ACTIVITY:
Count every line in the following entries where the word "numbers" appears. Give the count alone.

SUPPLIED DATA:

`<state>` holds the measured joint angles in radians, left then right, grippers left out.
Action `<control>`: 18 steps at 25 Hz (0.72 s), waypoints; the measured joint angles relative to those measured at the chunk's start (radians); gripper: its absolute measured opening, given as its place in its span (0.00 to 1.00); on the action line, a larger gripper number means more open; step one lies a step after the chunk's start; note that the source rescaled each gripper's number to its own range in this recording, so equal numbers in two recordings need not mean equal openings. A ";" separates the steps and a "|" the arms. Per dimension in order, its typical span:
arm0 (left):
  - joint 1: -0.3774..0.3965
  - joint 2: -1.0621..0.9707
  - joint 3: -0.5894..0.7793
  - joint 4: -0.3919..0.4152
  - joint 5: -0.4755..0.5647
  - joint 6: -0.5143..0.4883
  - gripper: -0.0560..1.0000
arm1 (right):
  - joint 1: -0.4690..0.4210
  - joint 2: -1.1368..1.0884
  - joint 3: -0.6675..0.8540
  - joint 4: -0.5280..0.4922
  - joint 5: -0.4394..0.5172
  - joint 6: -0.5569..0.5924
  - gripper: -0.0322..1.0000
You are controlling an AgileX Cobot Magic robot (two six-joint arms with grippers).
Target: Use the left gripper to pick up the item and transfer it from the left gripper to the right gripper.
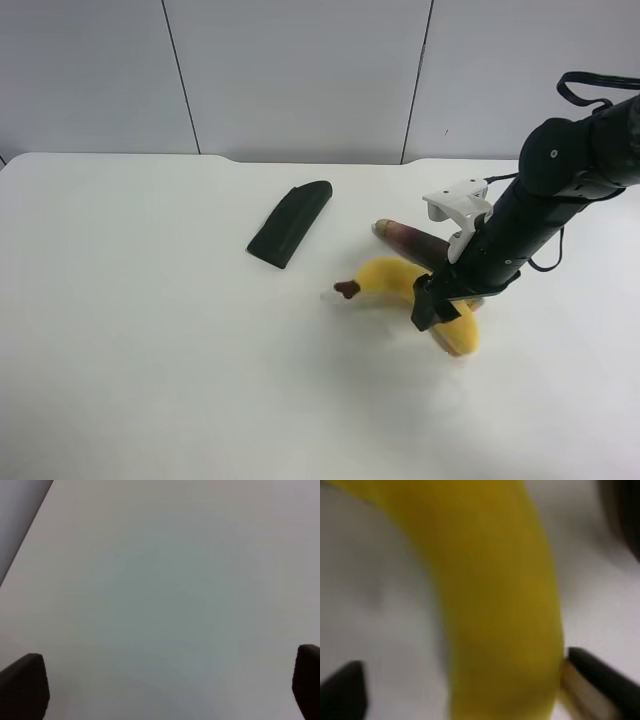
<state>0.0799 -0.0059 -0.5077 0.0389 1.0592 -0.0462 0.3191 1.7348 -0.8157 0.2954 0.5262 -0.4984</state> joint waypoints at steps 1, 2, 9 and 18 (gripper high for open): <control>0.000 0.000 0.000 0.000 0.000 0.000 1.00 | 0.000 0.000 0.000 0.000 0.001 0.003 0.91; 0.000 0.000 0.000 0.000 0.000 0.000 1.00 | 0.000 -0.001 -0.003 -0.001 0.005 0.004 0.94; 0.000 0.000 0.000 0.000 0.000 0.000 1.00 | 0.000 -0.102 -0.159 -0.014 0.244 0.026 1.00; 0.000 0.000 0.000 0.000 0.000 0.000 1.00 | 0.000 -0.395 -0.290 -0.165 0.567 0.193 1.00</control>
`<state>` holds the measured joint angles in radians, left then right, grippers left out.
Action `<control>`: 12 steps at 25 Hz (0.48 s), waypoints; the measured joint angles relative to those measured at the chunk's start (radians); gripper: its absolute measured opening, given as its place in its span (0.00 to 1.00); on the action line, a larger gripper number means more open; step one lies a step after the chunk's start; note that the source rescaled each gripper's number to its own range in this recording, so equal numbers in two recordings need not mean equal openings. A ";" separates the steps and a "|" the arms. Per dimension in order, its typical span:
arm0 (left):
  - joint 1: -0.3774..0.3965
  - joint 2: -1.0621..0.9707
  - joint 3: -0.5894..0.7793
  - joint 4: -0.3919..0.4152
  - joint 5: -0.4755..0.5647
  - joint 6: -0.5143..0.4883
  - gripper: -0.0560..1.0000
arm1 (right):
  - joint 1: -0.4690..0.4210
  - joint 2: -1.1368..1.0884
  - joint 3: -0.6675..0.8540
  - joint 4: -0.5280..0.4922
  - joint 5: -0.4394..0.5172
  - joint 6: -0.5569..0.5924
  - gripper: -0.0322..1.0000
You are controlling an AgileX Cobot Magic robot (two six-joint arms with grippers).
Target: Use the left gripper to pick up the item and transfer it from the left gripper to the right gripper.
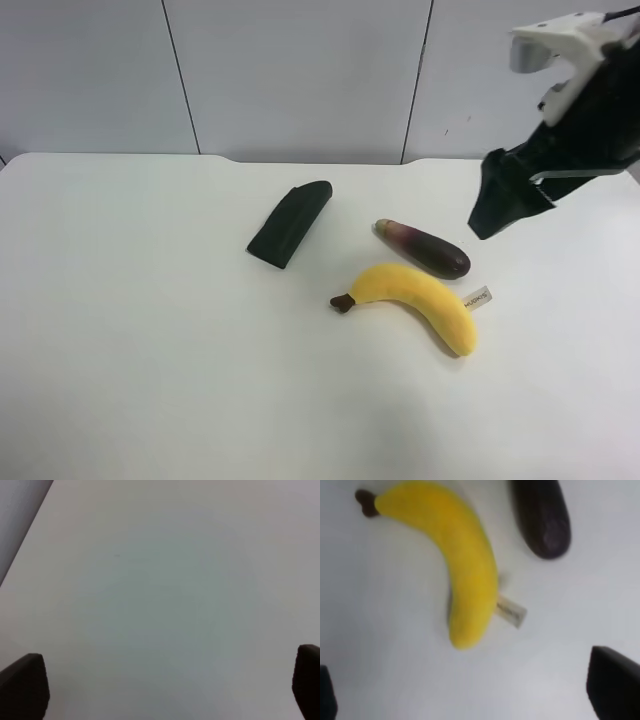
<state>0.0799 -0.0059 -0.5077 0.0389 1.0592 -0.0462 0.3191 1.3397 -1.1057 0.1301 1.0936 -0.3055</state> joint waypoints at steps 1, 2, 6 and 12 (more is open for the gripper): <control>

SOLUTION TO THIS PROBLEM:
2